Chunghui Kuo is the Editor-in-Chief at the Journal of Imaging Science and Technology and founder of Raycers Technology focusing on autonomous printing and intelligent environment sensing.

He received his PhD in Electrical and Computer Engineering from the University of Minnesota and joined Eastman Kodak Company in 2001. He was a senior scientist, a Distinguished Inventor, and served as an IP coordinator at the Eastman Kodak Company. He holds 52 US patents, where his patented automatic white-blending workflow received 2017 Canadian Printing Award. He had served as an industrial standardization committee member from 2005 to 2008 at the International Organization for Standardization (ISO).

He is a senior member of the IEEE Signal Processing Society and his research interests are in image processing, computer vision, blind signal separation and classification, and artificial intelligence applied in signal/image processing.

National Taiwan University, Taiwan
Hung-Yi Lee
"How far are we from a speech version of ChatGPT?"

Hung-yi Lee (李宏毅) is an associate professor of the Department of Electrical Engineering of National Taiwan University (NTU), with a joint appointment at the Department of Computer Science & Information Engineering of the university.

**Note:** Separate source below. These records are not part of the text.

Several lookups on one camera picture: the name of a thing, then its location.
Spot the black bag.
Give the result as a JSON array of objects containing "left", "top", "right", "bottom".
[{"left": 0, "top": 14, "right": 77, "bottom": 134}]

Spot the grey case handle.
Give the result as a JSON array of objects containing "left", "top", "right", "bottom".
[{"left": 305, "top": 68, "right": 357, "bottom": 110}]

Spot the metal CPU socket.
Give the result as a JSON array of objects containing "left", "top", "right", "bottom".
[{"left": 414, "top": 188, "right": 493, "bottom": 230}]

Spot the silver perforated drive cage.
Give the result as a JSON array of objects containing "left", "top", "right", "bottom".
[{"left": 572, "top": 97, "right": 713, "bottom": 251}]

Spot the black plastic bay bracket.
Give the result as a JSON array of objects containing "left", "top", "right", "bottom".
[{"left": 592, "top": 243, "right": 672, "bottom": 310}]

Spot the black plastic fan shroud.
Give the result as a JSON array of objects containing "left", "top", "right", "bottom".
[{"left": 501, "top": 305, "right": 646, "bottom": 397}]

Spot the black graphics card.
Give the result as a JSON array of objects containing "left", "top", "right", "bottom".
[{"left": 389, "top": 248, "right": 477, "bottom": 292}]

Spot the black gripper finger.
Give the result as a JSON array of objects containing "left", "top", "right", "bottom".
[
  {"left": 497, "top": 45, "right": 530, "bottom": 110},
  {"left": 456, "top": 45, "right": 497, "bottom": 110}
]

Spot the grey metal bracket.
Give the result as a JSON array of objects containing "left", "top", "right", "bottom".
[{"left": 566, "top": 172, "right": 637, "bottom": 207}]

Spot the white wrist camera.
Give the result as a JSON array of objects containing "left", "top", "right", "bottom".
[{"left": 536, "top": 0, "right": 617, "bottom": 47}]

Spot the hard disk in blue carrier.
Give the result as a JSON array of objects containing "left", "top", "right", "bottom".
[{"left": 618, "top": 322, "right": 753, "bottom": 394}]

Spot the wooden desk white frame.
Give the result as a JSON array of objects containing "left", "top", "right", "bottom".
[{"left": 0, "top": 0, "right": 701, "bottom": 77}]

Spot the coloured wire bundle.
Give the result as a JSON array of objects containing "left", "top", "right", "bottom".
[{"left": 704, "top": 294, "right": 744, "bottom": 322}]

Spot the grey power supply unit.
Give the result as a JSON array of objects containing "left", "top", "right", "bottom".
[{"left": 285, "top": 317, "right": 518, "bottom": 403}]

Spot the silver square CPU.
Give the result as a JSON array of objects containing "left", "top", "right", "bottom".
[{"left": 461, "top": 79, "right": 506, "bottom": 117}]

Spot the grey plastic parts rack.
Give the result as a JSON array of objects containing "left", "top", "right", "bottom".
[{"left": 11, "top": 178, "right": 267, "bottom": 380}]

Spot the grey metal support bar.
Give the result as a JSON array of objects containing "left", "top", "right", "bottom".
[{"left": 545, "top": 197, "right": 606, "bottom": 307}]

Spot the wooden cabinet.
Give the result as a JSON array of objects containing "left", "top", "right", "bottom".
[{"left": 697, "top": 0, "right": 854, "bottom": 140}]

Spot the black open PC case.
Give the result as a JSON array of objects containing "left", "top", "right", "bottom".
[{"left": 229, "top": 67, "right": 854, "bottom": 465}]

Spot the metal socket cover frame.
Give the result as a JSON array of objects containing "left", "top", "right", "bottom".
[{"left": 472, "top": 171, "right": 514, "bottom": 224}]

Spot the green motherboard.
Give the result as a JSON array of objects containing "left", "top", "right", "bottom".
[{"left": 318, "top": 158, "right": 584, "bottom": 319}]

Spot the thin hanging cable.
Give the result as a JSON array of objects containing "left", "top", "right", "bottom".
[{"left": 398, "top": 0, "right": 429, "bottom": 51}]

His recent research focuses on developing technology that can reduce the requirement of annotated data for speech processing (including voice conversion and speech recognition) and natural language processing (including abstractive summarization and question answering). He won Salesforce Research Deep Learning Grant in 2019, AWS ML Research Award in 2020, Outstanding Young Engineer Award from The Chinese Institute of Electrical Engineering in 2018, Young Scholar Innovation Award from Foundation for the Advancement of Outstanding Scholarship in 2019, Ta-You Wu Memorial Award from Ministry of Science and Technology of Taiwan in 2019, and The 59th Ten Outstanding Young Person Award in Science and Technology Research & Development of Taiwan. He owns a YouTube channel teaching deep learning in Mandarin with about 100k Subscribers.

Analog Devices, Inc., Taiwan
Neal Huang
"Energy-Efficient Generative AI Future: Low-Power Applications of ADI Max78000"

Currently, as a part of Analog Devices Inc. (ADI), a world-renowned semiconductor leader, I am thrilled to be a member of the dynamic team responsible for AI-related product research and development. Drawing upon my over 20 years of experience in semiconductor industry, I will bring a wealth of expertise in engineering and FAE roles.

ADI is renowned for its world-class analog, mixed-signal, and digital signal processing (DSP) technologies, which enable the development of a wide range of applications across various sectors. From healthcare and automotive to industrial, communications, and consumer electronics, ADI's products play a crucial role in shaping the future of these industries.

At ADI, we are committed to pushing the boundaries of AI technology and its applications across various industries. Leveraging my extensive background in programming software, firmware, and hardware circuit design, I am excited to contribute to the creation of cutting-edge AI solutions that cater to our customers' specific needs and drive technological advancements in the semiconductor field.